» **What to produce**
Transcribe the full listing without changing a word, and omit its pictures.

» **Dataset section**

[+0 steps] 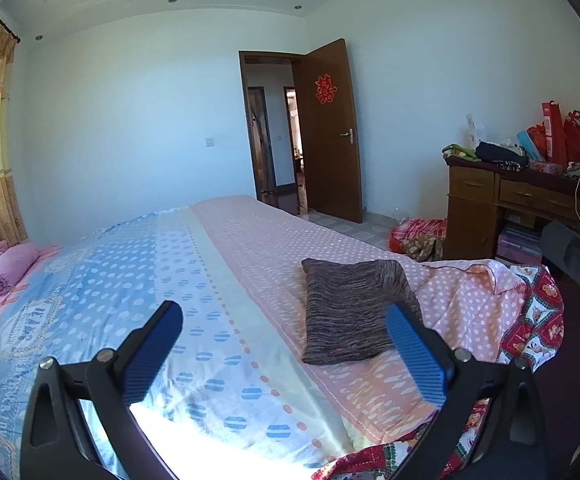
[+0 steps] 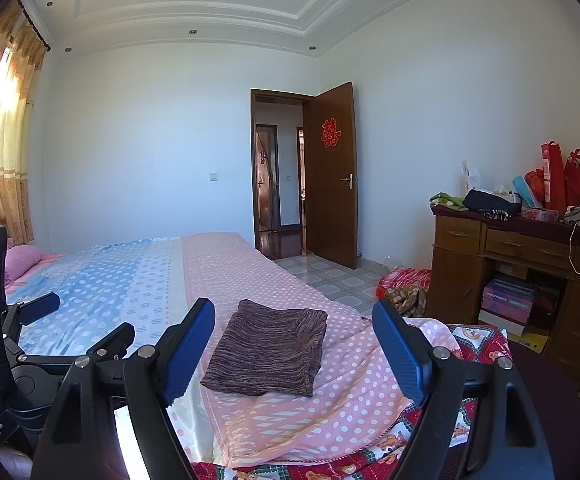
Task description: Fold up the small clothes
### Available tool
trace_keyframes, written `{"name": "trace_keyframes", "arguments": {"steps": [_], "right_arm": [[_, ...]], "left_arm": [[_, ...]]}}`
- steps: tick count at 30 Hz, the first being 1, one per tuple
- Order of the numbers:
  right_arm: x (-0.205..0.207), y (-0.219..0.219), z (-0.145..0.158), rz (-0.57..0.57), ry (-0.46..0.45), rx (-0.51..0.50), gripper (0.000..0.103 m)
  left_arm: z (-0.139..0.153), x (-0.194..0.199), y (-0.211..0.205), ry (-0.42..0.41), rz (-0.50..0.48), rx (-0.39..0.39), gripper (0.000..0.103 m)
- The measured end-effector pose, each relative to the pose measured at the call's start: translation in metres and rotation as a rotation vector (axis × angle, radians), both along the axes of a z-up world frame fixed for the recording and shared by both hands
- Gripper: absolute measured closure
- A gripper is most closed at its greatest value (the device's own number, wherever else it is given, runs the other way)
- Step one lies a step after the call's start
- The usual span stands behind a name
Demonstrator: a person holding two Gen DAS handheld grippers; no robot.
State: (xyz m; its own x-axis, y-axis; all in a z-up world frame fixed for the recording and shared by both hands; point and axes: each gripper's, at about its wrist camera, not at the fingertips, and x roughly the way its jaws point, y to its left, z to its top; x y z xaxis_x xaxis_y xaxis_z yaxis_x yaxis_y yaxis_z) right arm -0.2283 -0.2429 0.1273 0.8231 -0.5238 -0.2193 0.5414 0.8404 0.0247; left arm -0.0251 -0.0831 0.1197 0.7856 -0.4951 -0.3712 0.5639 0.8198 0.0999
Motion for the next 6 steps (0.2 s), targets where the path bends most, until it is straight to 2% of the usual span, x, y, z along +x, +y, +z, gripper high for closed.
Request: {"name": "trace_keyframes", "arguments": {"steps": [6], "right_arm": [[0.0003, -0.0005, -0.0007, -0.003, 0.000, 0.001, 0.021]], "left_arm": [[-0.0007, -0.0023, -0.0012, -0.013, -0.003, 0.005, 0.000]]}}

» **The answer**
[+0 steps] 
[+0 steps] 
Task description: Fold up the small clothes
### Available tool
trace_keyframes, written `{"name": "trace_keyframes", "arguments": {"steps": [_], "right_arm": [[_, ...]], "left_arm": [[_, ...]]}}`
- steps: tick count at 30 Hz, the first being 1, one per tuple
- Order of the numbers:
  right_arm: x (-0.205..0.207), y (-0.219..0.219), z (-0.145..0.158), rz (-0.57..0.57), ry (-0.46..0.45), rx (-0.51..0.50), gripper (0.000..0.103 m)
  left_arm: z (-0.139..0.153), x (-0.194..0.199), y (-0.211..0.205), ry (-0.42..0.41), rz (-0.50..0.48), rx (-0.39..0.39), gripper (0.000..0.103 m)
- The measured end-effector pose, each relative to the pose measured at the call's start: translation in metres and rotation as a rotation vector (axis × angle, radians), both along the axes of a z-up world frame fixed for the recording and shared by both hands
- Gripper: absolute measured closure
- A gripper is most closed at its greatest value (the device's own number, wherever else it is given, runs the other way)
- Step one lies a step after the call's start
- The usual span stands behind a name
Demonstrator: a person holding two Gen DAS handheld grippers; no robot.
State: (xyz m; its own x-axis, y-axis; all in a z-up world frame fixed for the recording and shared by both hands; point and axes: each gripper's, at about its wrist camera, not at the fingertips, and x roughly the way its jaws point, y to its left, z to its top; x y z xaxis_x xaxis_y xaxis_z yaxis_x yaxis_y yaxis_z) right arm -0.2283 -0.2429 0.1273 0.8231 -0.5238 -0.2193 0.5414 0.8404 0.0247; left arm -0.0251 -0.0831 0.1197 0.7856 -0.4951 -0.3712 0.5639 0.8198 0.0999
Motion for the next 6 steps (0.2 s), targets where the path bends most, until it is straight to 2% of the usual span, x, y, z along +x, +y, +z, gripper high for closed.
Request: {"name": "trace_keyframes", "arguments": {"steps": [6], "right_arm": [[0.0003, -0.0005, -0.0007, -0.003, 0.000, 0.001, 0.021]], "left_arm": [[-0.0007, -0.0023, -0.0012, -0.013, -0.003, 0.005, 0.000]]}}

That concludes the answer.